# [Activity]
Of the entries below, return only those lines from the line with "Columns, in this" to the line with "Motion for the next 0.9", exactly, both included.

Excerpts from a dataset
# # # # # # #

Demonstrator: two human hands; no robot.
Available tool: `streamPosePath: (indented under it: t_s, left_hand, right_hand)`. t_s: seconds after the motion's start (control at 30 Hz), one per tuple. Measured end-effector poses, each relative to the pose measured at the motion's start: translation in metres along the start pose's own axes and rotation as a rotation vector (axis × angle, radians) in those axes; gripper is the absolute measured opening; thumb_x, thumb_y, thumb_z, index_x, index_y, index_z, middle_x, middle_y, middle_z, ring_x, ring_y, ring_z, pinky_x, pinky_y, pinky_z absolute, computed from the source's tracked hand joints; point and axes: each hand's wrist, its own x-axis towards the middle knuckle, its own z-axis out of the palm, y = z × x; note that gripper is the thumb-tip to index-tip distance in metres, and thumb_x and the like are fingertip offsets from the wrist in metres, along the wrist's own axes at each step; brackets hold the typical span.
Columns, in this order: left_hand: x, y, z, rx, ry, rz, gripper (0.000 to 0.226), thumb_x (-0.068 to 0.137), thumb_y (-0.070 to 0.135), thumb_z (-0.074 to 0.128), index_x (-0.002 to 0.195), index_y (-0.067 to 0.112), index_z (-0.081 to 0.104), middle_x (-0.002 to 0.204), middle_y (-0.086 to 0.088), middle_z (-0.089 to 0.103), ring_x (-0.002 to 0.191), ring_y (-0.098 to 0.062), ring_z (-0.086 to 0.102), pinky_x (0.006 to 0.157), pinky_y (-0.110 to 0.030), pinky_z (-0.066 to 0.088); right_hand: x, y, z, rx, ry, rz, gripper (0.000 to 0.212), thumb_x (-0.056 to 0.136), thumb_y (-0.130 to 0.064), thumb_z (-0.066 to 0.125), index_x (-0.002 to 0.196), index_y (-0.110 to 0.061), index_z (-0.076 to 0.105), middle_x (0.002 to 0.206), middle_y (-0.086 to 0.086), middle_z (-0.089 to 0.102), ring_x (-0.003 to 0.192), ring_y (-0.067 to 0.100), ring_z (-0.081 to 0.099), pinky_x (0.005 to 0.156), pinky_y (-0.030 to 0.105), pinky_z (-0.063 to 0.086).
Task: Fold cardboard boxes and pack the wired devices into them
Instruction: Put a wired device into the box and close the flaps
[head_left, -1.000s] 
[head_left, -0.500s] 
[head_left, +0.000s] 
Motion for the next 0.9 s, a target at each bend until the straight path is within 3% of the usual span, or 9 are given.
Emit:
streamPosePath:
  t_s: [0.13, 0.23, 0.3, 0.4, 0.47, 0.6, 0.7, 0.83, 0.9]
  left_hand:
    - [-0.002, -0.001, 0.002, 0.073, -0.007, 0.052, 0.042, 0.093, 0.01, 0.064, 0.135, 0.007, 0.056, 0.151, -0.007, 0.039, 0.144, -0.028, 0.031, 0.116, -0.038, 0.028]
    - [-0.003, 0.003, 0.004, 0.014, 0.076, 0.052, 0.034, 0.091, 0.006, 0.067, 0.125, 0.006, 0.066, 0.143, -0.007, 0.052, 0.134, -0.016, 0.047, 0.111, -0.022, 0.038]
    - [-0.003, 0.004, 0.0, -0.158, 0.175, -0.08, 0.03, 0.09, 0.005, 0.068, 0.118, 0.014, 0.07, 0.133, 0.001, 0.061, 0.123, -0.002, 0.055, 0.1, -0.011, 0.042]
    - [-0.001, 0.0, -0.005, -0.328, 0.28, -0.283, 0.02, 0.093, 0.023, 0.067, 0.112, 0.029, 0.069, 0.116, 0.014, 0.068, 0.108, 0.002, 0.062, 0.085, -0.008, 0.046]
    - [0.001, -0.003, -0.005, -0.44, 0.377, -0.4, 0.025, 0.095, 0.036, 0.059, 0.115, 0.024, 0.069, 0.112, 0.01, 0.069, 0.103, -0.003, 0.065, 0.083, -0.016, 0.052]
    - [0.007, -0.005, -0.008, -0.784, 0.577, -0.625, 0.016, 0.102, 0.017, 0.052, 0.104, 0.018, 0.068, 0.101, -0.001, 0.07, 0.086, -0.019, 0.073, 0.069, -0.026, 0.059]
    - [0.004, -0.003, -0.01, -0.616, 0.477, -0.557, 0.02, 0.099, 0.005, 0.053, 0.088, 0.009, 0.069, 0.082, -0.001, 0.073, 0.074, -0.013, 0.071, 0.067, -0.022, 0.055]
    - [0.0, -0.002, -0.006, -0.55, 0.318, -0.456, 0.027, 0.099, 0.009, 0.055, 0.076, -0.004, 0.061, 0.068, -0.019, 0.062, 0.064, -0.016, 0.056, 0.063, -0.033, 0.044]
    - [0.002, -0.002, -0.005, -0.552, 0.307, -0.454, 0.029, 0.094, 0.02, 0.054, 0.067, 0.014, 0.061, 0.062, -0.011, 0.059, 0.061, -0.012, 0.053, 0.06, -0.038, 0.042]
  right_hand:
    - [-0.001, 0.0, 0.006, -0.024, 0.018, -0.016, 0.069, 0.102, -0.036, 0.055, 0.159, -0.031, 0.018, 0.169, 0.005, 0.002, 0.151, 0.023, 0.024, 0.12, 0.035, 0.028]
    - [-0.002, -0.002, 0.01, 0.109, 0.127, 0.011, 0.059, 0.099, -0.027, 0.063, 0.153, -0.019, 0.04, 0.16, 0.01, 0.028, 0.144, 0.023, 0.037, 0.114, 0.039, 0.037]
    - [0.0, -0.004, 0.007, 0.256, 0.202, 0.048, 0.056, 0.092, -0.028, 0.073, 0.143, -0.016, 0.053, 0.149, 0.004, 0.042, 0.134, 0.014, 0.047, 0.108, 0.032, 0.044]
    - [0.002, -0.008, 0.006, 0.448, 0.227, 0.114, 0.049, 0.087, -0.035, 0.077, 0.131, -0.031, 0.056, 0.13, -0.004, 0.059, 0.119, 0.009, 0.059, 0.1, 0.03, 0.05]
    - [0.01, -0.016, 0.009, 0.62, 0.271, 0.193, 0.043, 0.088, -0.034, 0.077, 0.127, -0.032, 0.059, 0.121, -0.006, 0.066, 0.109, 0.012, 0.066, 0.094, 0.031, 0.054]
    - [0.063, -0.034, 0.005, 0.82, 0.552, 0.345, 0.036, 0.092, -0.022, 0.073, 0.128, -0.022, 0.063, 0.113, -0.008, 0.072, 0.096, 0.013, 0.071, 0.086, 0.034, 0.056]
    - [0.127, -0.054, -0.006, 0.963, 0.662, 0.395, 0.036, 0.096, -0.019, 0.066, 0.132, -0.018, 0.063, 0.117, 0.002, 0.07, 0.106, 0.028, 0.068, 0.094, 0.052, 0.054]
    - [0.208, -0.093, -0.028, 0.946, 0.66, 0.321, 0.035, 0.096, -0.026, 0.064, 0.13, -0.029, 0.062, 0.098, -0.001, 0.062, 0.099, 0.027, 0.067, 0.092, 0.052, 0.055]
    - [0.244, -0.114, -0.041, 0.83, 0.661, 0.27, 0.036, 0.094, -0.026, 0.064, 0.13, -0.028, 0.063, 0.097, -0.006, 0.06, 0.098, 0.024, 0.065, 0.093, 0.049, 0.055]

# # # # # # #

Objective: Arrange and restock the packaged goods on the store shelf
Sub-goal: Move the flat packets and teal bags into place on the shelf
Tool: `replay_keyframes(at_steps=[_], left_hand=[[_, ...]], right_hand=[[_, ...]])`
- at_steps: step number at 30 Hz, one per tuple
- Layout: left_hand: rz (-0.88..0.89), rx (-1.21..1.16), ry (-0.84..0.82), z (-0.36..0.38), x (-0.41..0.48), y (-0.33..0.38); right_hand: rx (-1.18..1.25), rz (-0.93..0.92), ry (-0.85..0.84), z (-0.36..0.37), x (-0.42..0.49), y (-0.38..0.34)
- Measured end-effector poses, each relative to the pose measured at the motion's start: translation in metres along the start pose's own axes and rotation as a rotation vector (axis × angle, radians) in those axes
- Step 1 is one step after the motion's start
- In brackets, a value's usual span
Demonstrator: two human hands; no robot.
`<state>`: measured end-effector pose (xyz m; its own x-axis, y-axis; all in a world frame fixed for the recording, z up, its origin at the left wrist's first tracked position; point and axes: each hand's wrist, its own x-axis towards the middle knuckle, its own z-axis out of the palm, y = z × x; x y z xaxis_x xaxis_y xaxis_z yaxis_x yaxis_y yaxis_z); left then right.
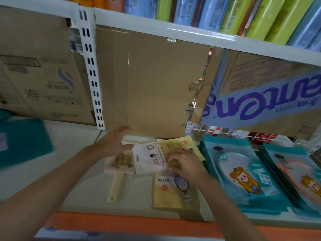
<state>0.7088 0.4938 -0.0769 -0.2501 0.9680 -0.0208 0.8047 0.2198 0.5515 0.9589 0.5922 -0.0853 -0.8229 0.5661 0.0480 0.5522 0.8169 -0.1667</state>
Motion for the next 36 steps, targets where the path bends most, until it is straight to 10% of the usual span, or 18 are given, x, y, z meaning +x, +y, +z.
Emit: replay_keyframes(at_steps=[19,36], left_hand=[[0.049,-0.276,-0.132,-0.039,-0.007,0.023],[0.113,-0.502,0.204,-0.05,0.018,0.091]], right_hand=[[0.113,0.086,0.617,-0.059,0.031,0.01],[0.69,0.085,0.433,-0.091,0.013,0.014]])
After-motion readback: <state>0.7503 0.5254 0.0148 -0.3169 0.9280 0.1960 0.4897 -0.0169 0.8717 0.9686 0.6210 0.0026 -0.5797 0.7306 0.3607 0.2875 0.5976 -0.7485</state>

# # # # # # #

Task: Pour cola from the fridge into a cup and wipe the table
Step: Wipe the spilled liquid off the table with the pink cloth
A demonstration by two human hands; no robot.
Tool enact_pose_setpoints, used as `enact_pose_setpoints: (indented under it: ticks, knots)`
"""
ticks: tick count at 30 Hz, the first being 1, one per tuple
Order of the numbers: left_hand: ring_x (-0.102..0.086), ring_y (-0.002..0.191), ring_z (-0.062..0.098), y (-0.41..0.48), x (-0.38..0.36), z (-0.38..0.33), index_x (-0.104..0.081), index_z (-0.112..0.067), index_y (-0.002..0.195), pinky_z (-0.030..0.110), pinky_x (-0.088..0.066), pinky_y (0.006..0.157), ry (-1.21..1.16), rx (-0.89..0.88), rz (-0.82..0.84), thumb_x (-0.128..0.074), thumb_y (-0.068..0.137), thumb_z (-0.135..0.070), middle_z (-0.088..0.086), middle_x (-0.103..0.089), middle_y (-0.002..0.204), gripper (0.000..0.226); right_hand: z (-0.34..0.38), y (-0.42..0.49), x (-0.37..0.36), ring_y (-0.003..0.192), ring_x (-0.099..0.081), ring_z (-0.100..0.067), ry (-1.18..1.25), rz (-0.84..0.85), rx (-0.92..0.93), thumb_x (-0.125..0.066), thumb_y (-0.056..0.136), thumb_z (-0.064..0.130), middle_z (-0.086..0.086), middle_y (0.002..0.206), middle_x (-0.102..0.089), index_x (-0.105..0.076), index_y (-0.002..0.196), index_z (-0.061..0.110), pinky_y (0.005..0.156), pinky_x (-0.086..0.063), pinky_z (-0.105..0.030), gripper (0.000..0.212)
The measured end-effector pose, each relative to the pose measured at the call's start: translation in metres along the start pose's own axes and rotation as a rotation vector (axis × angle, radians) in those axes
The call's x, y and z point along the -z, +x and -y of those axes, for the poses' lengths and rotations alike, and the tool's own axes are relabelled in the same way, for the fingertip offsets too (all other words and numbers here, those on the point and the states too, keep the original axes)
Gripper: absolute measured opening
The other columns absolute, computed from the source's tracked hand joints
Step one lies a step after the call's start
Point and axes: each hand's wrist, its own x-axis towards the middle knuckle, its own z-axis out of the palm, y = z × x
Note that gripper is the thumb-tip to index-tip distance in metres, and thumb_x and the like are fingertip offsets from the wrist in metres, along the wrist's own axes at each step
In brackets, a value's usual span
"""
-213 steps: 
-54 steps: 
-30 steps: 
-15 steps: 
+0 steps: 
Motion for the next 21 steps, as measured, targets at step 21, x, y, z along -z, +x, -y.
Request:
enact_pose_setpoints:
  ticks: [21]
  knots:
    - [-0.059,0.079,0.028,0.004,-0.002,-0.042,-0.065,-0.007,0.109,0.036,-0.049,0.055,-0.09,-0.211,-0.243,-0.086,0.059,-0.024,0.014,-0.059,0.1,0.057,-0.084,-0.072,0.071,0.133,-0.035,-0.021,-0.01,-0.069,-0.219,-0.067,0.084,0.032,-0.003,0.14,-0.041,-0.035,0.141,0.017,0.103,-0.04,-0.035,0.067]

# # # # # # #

# [Response box]
Columns, in this order: left_hand: x, y, z, rx, ry, rz, gripper (0.000 to 0.226), thumb_x (-0.068 to 0.137), thumb_y (-0.070 to 0.135), thumb_z (-0.074 to 0.128), index_x (-0.002 to 0.195), index_y (-0.067 to 0.112), index_z (-0.081 to 0.104), middle_x (-0.002 to 0.204), middle_y (-0.086 to 0.088), middle_z (-0.089 to 0.103), ring_x (-0.002 to 0.191), ring_y (-0.098 to 0.062), ring_z (-0.086 to 0.102), pinky_x (0.006 to 0.157), pinky_y (-0.110 to 0.030), pinky_z (-0.066 to 0.088); right_hand: x, y, z, rx, ry, rz, gripper (0.000 to 0.212), thumb_x (-0.056 to 0.136), thumb_y (-0.130 to 0.064), thumb_z (-0.066 to 0.125), index_x (-0.002 to 0.196), index_y (-0.110 to 0.061), index_z (-0.076 to 0.105), middle_x (0.002 to 0.206), middle_y (-0.086 to 0.086), middle_z (-0.089 to 0.102), ring_x (-0.003 to 0.192), ring_y (-0.067 to 0.100), ring_z (-0.081 to 0.099), pinky_x (0.005 to 0.156), pinky_y (-0.030 to 0.105), pinky_z (-0.063 to 0.086).
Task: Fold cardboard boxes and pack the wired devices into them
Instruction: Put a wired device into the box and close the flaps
[head_left, -1.000s] 
[head_left, -0.500s] 
[head_left, +0.000s] 
Motion for the next 0.9 s, a target at each bend until the straight path is within 3% of the usual span, or 9 are given.

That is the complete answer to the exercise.